The words were complicated and hard to understand, and raised my reading age incrementally. The hero seemed strangely tortured and complex, at least compared to the firemen and the windmill owner in Trumpton. The aliens, Skrulls as I remember, were psychedelically terrifying in a way that Scooby-Doo monsters just weren’t. I was hooked, but comics was to prove, initially, a hard addiction to feed.
American comic books were junk back then, imported as ballast for ships or discounted detritus to seaside souvenir stores, Saturday morning market stands and motorway service station newspaper shops. There were no regular distribution networks, no dedicated comic stands, and H&M wasn’t carrying Iron Man underpants.
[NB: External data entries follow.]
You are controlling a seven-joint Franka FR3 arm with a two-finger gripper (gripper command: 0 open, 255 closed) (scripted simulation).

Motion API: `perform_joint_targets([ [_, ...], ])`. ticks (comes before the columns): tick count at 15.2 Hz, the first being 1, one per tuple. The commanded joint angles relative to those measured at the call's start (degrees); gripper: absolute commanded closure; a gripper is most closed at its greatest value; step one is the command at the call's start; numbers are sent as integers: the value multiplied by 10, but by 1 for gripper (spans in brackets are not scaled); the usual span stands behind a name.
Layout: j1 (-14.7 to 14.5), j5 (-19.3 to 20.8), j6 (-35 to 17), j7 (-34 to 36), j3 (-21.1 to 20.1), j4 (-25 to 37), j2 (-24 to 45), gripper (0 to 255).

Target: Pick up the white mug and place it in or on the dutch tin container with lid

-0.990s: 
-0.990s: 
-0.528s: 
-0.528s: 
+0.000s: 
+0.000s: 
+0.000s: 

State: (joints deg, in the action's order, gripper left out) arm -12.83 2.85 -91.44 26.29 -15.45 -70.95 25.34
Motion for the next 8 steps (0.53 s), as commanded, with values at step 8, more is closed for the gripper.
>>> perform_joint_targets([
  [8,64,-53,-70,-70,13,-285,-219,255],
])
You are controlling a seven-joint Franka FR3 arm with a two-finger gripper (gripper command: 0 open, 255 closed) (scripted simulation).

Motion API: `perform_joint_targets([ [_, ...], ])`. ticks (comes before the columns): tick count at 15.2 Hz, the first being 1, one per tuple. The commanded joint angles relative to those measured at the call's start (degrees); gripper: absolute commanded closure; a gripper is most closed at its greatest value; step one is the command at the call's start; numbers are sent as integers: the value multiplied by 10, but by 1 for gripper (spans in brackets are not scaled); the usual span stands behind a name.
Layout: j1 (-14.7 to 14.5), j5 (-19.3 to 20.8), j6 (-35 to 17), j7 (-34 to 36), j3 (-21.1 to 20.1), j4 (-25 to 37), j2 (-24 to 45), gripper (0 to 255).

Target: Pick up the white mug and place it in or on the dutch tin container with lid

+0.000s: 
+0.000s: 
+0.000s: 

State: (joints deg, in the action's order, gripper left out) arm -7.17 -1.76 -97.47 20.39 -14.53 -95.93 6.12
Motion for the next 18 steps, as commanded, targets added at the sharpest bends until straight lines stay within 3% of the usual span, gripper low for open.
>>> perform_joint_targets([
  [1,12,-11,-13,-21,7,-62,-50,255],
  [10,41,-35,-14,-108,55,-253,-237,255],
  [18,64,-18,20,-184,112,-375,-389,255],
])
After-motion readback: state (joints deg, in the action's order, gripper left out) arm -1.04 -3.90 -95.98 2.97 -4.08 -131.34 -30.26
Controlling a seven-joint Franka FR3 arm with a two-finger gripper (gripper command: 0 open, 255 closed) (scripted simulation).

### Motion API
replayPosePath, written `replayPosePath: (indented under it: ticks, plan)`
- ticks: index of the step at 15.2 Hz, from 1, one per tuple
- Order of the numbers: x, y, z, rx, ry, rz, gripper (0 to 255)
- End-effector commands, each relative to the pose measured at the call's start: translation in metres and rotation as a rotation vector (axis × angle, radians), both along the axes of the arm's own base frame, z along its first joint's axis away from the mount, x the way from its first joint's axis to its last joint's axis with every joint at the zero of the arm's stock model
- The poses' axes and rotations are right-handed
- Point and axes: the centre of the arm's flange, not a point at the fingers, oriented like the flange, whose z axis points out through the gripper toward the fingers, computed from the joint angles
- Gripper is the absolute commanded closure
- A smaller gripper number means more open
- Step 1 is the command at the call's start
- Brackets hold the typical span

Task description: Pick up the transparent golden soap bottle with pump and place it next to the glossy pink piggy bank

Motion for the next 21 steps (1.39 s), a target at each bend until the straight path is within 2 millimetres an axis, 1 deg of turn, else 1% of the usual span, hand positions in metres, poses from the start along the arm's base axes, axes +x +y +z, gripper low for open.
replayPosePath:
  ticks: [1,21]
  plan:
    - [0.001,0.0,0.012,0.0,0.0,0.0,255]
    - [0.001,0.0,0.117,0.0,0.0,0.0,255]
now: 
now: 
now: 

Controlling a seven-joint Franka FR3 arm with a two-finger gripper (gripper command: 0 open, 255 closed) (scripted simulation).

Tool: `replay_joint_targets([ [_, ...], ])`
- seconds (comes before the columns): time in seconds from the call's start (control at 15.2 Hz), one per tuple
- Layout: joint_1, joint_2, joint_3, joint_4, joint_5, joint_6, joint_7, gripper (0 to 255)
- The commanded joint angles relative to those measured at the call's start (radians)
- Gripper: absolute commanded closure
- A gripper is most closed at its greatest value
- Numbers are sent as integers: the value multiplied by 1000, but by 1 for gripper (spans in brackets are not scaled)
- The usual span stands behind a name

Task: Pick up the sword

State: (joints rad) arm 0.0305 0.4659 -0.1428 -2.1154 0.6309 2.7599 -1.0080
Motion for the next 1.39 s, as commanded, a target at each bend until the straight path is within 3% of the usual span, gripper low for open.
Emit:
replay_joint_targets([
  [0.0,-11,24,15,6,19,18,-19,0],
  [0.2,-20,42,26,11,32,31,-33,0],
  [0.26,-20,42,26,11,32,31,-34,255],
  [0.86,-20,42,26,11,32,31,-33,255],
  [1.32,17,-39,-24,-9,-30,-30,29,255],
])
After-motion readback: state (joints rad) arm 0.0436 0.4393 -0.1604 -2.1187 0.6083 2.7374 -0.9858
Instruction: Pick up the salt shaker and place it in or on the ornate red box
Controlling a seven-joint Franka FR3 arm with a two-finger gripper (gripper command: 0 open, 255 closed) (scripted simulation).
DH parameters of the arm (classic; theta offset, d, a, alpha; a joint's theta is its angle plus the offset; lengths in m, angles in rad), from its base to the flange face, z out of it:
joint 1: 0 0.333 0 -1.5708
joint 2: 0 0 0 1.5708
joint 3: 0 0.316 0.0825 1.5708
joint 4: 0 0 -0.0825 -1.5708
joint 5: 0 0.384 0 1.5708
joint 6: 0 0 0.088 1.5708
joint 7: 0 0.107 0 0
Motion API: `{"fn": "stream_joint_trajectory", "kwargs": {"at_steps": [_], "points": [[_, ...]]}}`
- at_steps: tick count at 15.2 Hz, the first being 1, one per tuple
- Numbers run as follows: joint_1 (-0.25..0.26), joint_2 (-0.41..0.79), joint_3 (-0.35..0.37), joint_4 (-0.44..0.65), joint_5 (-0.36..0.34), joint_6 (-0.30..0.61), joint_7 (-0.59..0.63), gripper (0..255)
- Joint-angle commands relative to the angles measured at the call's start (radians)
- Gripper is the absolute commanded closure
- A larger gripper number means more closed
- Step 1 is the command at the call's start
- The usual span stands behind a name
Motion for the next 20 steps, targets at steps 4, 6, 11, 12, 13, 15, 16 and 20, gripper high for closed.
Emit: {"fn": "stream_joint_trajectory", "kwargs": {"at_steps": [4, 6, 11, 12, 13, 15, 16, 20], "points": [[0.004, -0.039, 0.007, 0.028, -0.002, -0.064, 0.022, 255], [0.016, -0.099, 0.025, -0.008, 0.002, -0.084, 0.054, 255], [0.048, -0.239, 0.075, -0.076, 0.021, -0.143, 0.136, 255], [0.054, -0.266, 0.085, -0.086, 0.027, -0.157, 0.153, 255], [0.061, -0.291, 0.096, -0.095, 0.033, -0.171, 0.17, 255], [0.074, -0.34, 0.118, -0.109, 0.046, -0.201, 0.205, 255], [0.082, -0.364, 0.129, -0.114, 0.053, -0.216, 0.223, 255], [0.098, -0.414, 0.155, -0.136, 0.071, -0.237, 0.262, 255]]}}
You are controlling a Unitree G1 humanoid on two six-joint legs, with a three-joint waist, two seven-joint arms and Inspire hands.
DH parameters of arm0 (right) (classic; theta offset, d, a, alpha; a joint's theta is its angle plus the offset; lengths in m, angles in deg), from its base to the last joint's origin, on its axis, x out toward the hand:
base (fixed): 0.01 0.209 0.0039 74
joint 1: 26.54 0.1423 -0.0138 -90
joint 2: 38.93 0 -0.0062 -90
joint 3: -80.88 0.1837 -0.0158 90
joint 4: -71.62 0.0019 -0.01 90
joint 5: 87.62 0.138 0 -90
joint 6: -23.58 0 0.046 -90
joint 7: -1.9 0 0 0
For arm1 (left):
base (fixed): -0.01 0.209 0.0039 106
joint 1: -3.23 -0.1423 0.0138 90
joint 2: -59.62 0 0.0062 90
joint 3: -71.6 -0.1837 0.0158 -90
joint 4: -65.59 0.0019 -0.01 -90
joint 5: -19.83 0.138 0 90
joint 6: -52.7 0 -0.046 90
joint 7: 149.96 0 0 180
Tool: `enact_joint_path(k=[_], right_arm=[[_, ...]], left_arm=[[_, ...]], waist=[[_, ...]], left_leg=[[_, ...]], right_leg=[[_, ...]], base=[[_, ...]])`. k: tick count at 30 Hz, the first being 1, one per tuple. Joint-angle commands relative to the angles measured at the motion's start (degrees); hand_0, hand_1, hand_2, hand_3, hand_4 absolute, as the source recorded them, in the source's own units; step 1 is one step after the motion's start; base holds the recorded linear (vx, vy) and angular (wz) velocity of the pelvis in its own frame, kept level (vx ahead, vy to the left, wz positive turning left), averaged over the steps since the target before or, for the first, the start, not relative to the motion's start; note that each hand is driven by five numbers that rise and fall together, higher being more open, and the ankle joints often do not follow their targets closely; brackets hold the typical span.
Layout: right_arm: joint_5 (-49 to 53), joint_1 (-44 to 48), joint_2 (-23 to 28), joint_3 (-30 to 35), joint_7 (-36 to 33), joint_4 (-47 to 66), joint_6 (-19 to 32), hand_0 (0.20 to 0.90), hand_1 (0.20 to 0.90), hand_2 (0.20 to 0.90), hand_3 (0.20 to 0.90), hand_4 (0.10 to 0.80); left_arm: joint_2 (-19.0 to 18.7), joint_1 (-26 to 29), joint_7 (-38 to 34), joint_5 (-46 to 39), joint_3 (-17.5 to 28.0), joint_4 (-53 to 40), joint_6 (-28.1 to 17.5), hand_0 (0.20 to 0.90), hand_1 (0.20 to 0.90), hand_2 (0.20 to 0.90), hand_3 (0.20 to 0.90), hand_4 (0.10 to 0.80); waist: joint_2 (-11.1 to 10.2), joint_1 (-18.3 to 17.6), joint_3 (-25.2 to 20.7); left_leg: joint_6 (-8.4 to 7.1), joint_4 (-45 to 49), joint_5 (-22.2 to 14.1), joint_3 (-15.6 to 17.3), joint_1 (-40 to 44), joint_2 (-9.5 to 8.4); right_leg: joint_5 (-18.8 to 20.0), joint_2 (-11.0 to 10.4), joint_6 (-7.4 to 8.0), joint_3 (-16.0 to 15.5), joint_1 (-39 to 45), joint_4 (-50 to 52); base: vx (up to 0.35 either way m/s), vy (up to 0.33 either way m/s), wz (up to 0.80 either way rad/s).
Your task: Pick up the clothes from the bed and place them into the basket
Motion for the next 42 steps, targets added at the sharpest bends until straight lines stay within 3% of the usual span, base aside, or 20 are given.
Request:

In the late sixties, a strange hybrid British comic, Pow!, ran Bash Street Style humor strips alongside bought-in Spider-Man stories, cut up randomly to fit the page size.
In the early Seventies, designated British Marvel comics were filled with filleted reprints in fragmented black and white form, curiously unsatisfying to any reader who had tasted the forbidden fruit of the original four-colour formats.
Soon, dedicated mail order companies would provide monthly packages of original American comics for a price, if a big city with an actual comic shop was too far away, and your pocket money would stretch to it. God bless my Mother for tolerating my dependence.
The lure of Marvel comics, specifically Marvel comics, was the Marvel Universe, a fully functioning alternate reality populated with thousands of characters whose adventures all appeared to overlap.
The borderline autistic tendencies of the genius child were snagged by this tantalizing world, surely impossible to know in its totality, however diligently one might plug the numbered gaps in hard to find runs. Spotting a cross-reference flattered the fans, and Marvel’s editor-in-chief Stan Lee encouraged our sense of belonging.
In his monthly soapbox columns, we were his ‘true believers’, his ‘merry Marvel marching society’, scornful of DC comics, the ‘Distinguished Competition’.
And in the Seventies, Marvel’s stories had the edge on the distinguished competition. There was just enough adult content, character development, and contemporary political and social relevance to make the pubescent reader feel like he was reading something he perhaps shouldn’t be. Steve Gerber’s scabrous Howard The Duck appeared to be some kind of satire of something.
Roy Thomas’ visceral Conan was adapted from actual books which I then read, their lurid covers incurring my grandparents’ disapproval. Rich Buckler’s brutal and nihilistic Deathlok appeared to have something to say about totalitarianism and war.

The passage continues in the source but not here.